Now it is possible to share these attitudes without being very sanguine about the long-term prospect. It is one thing to suggest that Western Europe, or even the whole of Europe, can and should be neutralized and de-nuclearized. Most Europeans favor this, for the good and sufficient reason that a nuclear war would make an end of their civilization. It is quite another matter to preach reasonableness to the new nations which are now beginning to embark on the traditional game of politics. There is absolutely no evidence that they are capable of even understanding what Western liberals are talking about, let alone acting on the advice that reaches them from such quarters. Anyone who has spent ten minutes listening to a Pakistani on the subject of India (and vice versa), or to President Sukarno on the subject of Malaysia, or to Nasser on the subject of Israel, must be aware that their principal concern is and remains preparation for the next round of slaughter. This being so, it seems to follow that the world will have to be policed either by an international authority or by the great powers, until such time as reason has come to prevail. And since no effective international authority is in sight, the United States will have to do most of the policing. As matters stand, the alternative to the Pax Americana is all-round chaos and the massacre of the weak by the strong. The same applies to those regions of the globe where, for better or worse, a kind of Pax Sovietica has been established.

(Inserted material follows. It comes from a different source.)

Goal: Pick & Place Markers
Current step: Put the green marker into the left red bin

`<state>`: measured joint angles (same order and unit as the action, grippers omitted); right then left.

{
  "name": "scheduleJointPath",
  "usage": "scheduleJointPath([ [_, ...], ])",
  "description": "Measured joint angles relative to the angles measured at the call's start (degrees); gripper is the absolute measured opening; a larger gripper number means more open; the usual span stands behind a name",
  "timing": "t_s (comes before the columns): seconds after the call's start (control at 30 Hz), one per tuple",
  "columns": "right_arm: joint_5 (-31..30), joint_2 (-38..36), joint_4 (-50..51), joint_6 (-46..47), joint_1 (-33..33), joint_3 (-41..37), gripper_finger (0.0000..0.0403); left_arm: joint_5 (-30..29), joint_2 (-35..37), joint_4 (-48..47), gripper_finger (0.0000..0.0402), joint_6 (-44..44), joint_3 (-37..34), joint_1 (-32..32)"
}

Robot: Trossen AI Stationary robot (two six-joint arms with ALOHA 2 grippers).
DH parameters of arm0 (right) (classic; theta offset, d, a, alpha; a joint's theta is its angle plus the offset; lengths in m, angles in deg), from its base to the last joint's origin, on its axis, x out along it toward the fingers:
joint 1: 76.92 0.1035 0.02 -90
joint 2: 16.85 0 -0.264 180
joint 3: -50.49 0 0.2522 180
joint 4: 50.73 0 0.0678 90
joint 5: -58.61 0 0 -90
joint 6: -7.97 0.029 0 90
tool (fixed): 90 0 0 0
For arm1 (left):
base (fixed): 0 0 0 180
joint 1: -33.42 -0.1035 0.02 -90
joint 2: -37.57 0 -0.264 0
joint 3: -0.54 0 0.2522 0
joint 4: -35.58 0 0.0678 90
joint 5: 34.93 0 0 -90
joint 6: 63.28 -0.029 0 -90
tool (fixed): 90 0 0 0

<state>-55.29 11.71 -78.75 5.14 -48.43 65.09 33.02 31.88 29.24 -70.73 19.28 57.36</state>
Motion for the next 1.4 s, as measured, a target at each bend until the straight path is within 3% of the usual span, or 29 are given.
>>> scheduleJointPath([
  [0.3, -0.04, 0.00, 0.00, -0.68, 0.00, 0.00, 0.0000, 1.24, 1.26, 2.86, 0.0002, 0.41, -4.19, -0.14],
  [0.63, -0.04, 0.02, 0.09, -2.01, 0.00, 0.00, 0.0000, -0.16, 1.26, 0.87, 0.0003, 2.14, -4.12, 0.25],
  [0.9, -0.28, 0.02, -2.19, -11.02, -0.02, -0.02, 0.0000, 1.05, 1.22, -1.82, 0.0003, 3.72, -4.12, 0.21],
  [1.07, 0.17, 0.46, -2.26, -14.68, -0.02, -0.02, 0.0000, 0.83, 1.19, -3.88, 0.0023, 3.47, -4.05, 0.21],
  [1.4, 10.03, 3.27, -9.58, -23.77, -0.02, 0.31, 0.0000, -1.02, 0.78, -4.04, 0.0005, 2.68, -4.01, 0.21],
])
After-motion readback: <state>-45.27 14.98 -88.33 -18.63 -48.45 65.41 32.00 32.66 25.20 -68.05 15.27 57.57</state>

All this is not to say that we may not see a gradual diminution of the Soviet-American antagonism, particularly in Europe, where it is now tacitly understood that the 1945 settlement cannot be revised by force. The residual hostility between the two blocs can then be transferred to the realm of ordinary political and ideological discourse. This outcome is both probable and desirable; with any luck it may come about within a decade. It will then be possible for Americans and Russians to withdraw from the center of Europe, where strictly speaking they don’t belong and are not wanted. This is a reasonable aim—certainly more reasonable than the current craze about giving West Germany access to nuclear weapons. But it will not usher in a new golden age for mankind; it will merely make another European catastrophe less likely. So far as the rest of the world is concerned, the situation seems likely to grow worse, if only because of the poison injected into the antagonism between the United States and China. The pacifist argument suffers from the weakness of treating political problems in technical terms. Its exponents are forever worrying about matters such as arms control or industrial conversion to peaceful purposes. What they should worry about is the mental framework within which the crucial political decisions are made.